モチベーション
データ解析をしていると、ちょっとしたタイミングで回帰分析をしたくなると思います。バイオや経済などの分野を専攻している人なら特にそうでしょう。そんな時にいちいちRstudioやPycharmなどの統合開発環境を開くのは少々骨が折れます。そこで、そんな面倒くさがりな人向けに、コマンド一発で回帰分析ができるスクリプトを用意しました。
忙しい研究者の皆様の一助になれば幸いです。
CSVをRに読み込ませ、lm関数を適用
処理の内容は、タイトルの通りです。メインの部分はRが動いています。重回帰分析にも対応するために、3番目以降の引数を読み込ませるところが少し難しかったです。
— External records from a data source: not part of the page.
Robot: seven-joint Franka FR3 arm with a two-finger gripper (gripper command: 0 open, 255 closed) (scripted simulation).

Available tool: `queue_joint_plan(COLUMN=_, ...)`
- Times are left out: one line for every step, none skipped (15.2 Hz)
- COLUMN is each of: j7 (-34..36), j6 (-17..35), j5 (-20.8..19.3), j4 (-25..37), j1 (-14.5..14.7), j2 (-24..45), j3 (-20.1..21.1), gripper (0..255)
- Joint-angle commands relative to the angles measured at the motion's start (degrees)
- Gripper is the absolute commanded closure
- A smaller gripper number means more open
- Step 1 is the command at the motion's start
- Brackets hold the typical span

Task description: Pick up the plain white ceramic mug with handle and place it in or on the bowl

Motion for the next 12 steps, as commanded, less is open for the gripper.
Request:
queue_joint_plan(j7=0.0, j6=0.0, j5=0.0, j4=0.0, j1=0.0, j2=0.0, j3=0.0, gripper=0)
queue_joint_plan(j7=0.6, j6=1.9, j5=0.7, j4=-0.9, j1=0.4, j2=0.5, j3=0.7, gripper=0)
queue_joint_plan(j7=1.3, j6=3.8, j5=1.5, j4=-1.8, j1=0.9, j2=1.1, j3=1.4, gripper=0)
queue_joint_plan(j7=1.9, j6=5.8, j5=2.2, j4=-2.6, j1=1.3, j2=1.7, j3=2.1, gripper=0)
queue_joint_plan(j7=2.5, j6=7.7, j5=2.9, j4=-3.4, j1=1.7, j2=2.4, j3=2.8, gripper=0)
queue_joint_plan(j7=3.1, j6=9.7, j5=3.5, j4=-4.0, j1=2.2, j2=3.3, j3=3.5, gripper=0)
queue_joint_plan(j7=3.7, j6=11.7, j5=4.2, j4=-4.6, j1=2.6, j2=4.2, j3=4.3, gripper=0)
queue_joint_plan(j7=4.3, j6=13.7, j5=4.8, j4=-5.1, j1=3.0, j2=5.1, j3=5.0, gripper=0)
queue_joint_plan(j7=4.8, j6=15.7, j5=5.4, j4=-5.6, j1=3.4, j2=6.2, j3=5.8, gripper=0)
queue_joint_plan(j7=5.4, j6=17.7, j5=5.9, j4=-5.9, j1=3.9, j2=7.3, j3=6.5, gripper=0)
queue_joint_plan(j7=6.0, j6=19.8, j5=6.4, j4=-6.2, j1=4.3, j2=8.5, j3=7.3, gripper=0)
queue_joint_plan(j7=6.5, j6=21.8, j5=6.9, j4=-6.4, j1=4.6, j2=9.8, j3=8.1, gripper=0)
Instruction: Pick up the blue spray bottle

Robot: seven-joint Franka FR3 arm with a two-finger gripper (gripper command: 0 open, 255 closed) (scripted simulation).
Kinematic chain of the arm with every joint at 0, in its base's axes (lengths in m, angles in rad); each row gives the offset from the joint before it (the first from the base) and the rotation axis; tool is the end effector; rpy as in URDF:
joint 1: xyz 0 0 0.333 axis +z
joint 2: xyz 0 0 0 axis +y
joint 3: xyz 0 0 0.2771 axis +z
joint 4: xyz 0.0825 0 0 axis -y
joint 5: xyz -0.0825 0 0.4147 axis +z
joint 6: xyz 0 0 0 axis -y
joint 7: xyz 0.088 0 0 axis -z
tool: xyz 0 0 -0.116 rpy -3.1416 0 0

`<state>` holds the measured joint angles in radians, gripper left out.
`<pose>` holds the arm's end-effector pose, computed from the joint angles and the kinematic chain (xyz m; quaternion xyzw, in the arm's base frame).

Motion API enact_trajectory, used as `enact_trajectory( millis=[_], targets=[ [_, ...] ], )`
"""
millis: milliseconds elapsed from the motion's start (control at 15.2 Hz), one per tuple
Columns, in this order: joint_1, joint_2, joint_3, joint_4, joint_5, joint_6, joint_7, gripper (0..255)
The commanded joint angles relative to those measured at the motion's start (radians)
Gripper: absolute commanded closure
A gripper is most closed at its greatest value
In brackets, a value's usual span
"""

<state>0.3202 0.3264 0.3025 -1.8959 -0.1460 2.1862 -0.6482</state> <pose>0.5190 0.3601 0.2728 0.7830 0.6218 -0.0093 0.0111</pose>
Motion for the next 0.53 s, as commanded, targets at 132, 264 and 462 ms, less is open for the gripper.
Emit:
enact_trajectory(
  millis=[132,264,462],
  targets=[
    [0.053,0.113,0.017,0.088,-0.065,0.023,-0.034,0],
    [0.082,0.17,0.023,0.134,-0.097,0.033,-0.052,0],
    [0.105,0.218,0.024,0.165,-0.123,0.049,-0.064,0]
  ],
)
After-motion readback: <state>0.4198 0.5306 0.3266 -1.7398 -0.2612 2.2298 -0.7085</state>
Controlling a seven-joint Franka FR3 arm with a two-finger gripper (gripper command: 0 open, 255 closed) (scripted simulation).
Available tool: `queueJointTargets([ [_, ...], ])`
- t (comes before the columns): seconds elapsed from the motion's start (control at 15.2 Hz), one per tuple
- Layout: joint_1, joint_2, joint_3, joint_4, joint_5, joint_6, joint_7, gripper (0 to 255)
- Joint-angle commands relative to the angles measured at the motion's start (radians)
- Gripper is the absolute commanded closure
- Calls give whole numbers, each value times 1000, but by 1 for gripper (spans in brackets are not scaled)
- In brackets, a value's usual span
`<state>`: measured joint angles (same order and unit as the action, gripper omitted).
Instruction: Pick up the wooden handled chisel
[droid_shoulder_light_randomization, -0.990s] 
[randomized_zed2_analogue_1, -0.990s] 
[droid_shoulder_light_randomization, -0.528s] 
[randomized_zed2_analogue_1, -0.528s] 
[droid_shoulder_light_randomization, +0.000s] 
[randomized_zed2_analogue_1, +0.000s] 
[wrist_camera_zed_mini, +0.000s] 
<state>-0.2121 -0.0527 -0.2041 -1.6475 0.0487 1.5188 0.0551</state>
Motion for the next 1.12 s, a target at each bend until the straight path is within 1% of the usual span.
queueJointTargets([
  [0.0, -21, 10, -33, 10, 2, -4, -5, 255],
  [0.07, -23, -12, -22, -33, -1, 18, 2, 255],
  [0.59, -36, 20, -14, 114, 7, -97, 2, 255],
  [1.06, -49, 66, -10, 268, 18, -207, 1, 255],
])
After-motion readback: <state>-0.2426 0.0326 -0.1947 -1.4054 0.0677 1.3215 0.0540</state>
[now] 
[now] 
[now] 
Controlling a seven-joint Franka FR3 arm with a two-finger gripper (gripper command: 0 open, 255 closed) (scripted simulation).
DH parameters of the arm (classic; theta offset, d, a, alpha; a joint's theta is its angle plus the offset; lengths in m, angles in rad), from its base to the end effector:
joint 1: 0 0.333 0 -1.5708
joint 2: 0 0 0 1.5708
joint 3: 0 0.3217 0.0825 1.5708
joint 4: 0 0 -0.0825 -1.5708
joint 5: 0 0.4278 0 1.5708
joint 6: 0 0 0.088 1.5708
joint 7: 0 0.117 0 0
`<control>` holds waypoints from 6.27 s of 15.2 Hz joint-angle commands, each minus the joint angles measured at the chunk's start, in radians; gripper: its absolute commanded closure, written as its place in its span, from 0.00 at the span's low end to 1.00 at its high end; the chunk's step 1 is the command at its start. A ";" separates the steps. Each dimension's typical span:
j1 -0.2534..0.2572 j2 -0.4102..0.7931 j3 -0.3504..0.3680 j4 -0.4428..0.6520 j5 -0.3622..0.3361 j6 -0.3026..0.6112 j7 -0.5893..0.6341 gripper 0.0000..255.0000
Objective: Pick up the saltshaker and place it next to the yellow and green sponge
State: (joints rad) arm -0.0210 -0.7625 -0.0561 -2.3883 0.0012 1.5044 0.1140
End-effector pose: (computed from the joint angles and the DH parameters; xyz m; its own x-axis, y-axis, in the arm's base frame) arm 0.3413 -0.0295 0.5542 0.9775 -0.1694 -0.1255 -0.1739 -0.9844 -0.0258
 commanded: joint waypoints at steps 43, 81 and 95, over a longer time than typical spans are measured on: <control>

それ以外は普通のshell scriptとRのscriptです。
{lm.sh}
#! /bin/bash
csv_path=$1
Y_col=$2
X_cols=(${@:3:($#-2)})
echo Target Variables : $Y_col
X_cols_quoted=()
for ((i=0 ; i < ${#X_cols[*]} ; i++)) ; do
X_cols_quoted+=(\'${X_cols[i]}\')
done
X_cols_quoted=`echo ${X_cols_quoted[@]} | tr " " ","`
echo Explanatory Variables : $X_cols_quoted
Rscript -e "\
df <- read.csv('$csv_path', row.names=1);\
X <- df[, c($X_cols_quoted)];\
y <- df[, '$Y_col'];\
analyze_df <- data.frame(cbind(y, X));\
colnames(analyze_df) <- c('$Y_col', $X_cols_quoted);\
res <- lm($Y_col~., data=analyze_df);\
summary(res);\
"
準備
コマンドラインを開き、下記。
vim /usr/local/bin/lm
lm.sh
の内容をコピペしましょう。コピペし終わったら、Escキー+wq:
chmod
も忘れずに。
chmod 700 /usr/local/bin/lm
使い方
これだけです。y-name
は目的変数の名前、X-name1
,X-name2
,...,は、説明変数の名前を入れてください。
lm [path-to-csv] [y-name] [X-name1] [X_name2] ・・・
Bashで叩く必要があります。Zshの場合はインクリメントの部分や配列のインデックス関係で修正が必要です。
動かない等あったらコメントください。
また、もっと効率的な処理等思いつく人は教えていただけると幸いです。